_ASSIGNMENT_
For each line below that contains the word "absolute", make a copy.

Data entries

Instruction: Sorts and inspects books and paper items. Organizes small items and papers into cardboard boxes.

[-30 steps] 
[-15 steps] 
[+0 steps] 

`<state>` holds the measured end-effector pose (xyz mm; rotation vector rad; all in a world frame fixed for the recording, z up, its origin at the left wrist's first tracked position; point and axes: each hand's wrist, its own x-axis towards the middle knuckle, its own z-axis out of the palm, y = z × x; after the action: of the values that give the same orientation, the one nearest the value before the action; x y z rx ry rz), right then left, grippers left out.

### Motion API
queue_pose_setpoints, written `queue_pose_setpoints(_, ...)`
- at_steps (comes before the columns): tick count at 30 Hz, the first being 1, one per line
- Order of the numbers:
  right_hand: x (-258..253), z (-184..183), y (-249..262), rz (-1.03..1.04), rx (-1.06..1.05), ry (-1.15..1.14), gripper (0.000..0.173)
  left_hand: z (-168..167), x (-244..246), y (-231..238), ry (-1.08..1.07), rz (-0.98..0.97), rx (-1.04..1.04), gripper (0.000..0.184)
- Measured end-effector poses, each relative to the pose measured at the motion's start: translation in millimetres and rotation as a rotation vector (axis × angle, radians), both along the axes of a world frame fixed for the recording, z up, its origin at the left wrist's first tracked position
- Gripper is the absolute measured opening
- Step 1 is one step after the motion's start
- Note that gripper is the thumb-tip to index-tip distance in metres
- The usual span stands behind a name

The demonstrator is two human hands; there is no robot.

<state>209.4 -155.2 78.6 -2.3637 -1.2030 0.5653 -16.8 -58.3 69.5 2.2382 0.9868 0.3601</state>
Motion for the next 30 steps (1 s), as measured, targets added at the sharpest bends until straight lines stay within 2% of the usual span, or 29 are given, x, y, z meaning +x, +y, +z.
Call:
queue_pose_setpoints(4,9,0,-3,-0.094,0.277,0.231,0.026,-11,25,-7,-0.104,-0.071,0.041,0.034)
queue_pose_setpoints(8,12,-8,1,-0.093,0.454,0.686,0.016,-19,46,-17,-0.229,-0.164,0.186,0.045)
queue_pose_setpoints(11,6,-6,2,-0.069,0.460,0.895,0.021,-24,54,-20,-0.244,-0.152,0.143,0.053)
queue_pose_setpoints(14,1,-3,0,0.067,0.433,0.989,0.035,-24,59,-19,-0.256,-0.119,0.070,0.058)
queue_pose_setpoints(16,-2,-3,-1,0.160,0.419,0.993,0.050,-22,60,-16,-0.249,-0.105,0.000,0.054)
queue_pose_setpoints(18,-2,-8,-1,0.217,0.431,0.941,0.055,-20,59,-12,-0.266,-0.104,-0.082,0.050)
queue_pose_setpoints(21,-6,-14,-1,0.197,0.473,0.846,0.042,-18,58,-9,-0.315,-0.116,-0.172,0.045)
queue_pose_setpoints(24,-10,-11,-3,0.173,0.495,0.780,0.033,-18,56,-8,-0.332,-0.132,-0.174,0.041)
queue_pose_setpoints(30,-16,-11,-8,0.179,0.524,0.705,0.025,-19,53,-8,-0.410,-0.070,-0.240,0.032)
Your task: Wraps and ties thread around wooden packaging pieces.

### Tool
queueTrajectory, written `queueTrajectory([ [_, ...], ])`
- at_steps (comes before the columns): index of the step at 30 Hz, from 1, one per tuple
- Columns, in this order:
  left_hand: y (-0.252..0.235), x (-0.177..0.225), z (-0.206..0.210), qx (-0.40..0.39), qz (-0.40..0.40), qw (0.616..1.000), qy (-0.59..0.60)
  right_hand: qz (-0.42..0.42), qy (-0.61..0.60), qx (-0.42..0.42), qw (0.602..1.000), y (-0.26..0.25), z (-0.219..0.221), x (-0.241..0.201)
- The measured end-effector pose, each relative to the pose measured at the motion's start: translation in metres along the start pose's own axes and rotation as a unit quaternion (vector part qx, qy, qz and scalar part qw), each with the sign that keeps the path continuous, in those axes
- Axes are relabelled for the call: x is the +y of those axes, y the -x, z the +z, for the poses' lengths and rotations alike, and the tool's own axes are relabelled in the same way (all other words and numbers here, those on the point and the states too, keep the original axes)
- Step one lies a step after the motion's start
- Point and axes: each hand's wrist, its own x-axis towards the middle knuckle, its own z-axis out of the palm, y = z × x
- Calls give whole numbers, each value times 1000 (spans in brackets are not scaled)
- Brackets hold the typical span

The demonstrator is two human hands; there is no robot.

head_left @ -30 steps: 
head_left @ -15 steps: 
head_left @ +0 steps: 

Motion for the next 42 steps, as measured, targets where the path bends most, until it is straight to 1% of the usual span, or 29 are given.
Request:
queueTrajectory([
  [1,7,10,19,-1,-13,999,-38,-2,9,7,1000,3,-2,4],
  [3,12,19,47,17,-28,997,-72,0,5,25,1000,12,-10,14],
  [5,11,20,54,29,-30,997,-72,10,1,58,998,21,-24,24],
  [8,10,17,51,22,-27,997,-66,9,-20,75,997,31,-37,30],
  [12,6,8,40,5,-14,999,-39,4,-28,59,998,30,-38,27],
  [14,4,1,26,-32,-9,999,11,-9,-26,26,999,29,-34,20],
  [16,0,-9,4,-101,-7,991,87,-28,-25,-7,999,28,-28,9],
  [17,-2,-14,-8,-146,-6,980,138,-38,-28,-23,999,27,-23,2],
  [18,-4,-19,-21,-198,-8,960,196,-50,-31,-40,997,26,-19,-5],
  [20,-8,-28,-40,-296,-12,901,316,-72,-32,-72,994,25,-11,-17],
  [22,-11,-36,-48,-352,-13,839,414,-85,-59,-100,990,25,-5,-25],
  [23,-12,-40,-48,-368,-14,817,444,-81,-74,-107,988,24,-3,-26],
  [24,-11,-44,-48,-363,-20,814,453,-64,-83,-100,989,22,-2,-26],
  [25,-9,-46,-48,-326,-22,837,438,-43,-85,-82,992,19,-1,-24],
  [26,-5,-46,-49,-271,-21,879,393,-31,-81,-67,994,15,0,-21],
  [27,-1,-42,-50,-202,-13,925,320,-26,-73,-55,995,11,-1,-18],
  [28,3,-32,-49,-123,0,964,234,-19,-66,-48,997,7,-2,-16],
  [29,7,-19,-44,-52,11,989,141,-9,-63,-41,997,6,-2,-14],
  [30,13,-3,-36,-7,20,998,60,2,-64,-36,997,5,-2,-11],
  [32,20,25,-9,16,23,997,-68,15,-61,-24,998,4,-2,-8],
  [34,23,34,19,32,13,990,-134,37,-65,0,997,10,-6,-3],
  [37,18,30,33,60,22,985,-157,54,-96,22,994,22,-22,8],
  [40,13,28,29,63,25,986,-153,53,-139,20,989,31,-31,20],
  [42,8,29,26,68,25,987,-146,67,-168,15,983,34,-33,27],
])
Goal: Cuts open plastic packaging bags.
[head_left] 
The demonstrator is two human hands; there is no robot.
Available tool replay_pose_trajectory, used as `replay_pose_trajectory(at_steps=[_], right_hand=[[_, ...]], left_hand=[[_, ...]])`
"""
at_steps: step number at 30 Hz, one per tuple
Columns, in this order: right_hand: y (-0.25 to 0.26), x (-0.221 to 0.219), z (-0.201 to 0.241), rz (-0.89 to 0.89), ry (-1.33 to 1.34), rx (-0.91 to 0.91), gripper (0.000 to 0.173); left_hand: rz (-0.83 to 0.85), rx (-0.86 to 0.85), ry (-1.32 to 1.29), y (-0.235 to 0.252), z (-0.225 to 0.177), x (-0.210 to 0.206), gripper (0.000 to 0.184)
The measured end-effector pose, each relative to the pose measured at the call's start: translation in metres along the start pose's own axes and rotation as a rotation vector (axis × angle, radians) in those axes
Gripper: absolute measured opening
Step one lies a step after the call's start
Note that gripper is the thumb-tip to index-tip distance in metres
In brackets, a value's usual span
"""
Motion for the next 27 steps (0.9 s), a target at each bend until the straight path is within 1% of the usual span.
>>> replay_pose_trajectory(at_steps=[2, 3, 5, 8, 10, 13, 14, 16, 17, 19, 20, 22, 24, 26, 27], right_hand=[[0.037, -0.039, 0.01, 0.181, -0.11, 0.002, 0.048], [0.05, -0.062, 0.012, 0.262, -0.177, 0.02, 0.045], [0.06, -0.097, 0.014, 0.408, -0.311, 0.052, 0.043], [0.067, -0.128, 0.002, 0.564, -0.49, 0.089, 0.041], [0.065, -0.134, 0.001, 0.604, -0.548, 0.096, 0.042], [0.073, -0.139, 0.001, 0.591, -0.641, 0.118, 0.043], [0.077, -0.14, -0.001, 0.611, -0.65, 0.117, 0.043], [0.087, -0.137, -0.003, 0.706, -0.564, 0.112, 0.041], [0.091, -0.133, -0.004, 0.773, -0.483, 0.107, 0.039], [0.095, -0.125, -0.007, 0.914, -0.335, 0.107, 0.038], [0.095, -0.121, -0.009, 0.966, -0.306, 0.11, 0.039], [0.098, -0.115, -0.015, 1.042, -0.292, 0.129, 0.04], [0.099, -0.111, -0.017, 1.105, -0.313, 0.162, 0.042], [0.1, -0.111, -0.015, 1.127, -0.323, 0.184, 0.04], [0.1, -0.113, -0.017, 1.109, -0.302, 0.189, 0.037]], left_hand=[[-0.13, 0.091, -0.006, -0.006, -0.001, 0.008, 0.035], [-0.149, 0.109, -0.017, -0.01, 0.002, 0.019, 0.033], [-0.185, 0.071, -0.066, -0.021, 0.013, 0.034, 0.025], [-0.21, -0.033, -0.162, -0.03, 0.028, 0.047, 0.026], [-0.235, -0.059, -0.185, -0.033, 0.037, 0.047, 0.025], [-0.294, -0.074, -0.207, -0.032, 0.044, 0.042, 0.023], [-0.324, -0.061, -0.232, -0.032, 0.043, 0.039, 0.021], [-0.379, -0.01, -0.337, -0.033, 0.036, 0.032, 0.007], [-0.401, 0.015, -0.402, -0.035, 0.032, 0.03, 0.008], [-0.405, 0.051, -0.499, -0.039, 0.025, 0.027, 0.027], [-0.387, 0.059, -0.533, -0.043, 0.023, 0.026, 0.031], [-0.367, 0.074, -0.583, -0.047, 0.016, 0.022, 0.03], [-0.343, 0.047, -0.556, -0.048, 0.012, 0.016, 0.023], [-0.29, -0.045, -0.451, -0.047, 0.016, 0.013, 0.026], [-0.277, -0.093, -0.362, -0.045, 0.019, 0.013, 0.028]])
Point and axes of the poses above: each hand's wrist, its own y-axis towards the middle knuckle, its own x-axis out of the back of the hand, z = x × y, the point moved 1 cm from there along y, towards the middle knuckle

_EXERCISE SOLUTION_
- Gripper is the absolute measured opening
Gripper: absolute measured opening

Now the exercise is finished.